I would modify Chancellor Chandler's "disregard for one's responsibilities" - I would make it "blatantly" as opposed to "consciously and intentionally" to put a more objective overlay on the discussion. (I can hear you screeching in dismay. But, according to my research, I am on solid ground with this.)
As to Chancellor Chandler's "consciously and intentionally disregarded their responsibilities," does that apply to Poitier if he is so busy that he forgets to review the draft employment agreement or he does not think to ask Crystal for comparables from other Fortune 500 President compensation packages? It is hard to argue that it does. It is for that reason that I do not line myself fully up with the Chancellor. I do not think that he goes far enough. I would view Poitier's failings (in my hypothetical above, mind you!) as acts "not in good faith" whether he intentionally forgot or not. He did not try to act "in the best interests of shareholder or the corporation." I don't *care* whether he intended to or not.
Does that clarify at all? Please remember that Justice Jacobs recognized that there is a land of actionable director liability fitting between "conduct motivated by subjective bad intent and. . . conduct resulting from gross negligence." That is where one should fit the phrase "not in good faith," as I read it. I do not exactly agree with how he phrases it, but I roughly agree with his location of the "zone of not in good faith."

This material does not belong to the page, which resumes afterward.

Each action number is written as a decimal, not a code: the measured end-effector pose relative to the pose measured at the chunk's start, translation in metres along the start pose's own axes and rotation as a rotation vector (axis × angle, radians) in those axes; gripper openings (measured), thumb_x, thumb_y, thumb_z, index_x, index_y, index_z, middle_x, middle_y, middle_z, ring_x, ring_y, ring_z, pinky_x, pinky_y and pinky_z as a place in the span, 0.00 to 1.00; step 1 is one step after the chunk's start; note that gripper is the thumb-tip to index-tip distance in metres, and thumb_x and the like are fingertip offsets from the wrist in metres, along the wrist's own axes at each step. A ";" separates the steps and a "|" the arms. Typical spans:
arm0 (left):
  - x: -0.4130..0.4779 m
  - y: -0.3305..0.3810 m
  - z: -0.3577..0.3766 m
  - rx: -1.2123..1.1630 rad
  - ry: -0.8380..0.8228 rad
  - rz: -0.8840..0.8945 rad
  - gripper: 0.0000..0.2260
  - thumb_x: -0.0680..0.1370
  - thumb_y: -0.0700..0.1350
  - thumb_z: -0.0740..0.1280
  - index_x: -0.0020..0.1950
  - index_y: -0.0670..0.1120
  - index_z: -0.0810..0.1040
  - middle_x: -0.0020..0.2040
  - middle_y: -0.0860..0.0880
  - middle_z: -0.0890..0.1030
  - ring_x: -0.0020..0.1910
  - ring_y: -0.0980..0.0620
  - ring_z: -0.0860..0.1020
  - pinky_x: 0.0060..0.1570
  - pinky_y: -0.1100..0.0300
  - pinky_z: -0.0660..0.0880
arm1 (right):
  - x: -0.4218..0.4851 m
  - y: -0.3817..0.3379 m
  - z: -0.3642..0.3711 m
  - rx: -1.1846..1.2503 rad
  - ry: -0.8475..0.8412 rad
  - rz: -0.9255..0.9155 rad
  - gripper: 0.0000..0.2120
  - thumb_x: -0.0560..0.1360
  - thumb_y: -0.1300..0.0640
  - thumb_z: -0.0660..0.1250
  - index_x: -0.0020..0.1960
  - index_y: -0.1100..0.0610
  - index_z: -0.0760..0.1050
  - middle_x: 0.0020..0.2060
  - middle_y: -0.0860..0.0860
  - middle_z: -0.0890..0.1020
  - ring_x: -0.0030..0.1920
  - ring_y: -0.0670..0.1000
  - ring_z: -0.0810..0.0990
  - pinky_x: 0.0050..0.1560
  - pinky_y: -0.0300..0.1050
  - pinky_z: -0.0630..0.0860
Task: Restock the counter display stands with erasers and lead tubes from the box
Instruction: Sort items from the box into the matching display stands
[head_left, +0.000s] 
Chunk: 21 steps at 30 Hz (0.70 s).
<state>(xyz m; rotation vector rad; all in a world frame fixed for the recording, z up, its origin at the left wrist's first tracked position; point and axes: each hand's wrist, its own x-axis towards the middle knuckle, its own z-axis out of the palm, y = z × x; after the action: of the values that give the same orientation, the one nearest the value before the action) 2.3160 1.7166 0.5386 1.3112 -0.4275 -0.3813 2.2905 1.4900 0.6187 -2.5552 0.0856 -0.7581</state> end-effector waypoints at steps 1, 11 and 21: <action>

9. Posted by Elizabeth on June 9, 2006 @ 20:02 | Permalink
Gordon, next time you read this way, would you be so kind as to fix the link in my post about four posts up, the one you pointed out to me? I don't think I can do it as just a "posting a comment" person. Thank you.
10. Posted by Gordon Smith on June 9, 2006 @ 21:05 | Permalink
Elizabeth: "Justice Jacobs is saying that 'not in good faith' acts *CAN* and *DO* include acts in addition to bad faith acts. Do you not read the dicta that way?"
No. Step back from page 72 for a second. Look at what he is trying to explain. He is examining "three categories of fiduciary behavior [that] are candidates for the 'bad faith' pejorative label." So his task is to determine what sort of actions should be classified as "bad faith."
1. Subjective bad faith? Yes.
2. Gross negligence? No.
3. "Chancellor’s definition of bad faith"? Yes.
He discusses "acts ... not in good faith" as part of his analysis of the last category. According to Justice Jacobs, some bad faith conduct "ranks between conduct involving subjective bad faith and gross negligence." Frankly, I think that is sort of a goofy way to describe the domain of Chancellor Chandler's definition of "bad faith," but the important point for this discussion is that the conduct of this type is still "bad faith" conduct, not some other category of conduct called "not in good faith."
He uses Section 102(b)(7) to bolster his assertion that certain "bad faith" conduct is distinct from subjective bad faith. Because the statute refers to "intentional misconduct" and a "knowing violation of law" (both of which are subjective bad faith, according to Justice Jacobs), he says that "acts ... not in good faith" refers to something other than subjective good faith. Talk about ipse dixit! Anyway, I am not challenging that claim, just describing it.
And what sort of conduct falls within "acts ... not in good faith"? Well, the conduct captured by Chancellor Chandler's definition of "bad faith."
This section of the opinion is not a model of precision, but I think Justice Jacobs was very clear about what he was trying to do. I see no indication that he was imagining anything like your theory regarding "acts ... not in good faith."
And I really can't say this in any new ways, so this will be my last word on the subject.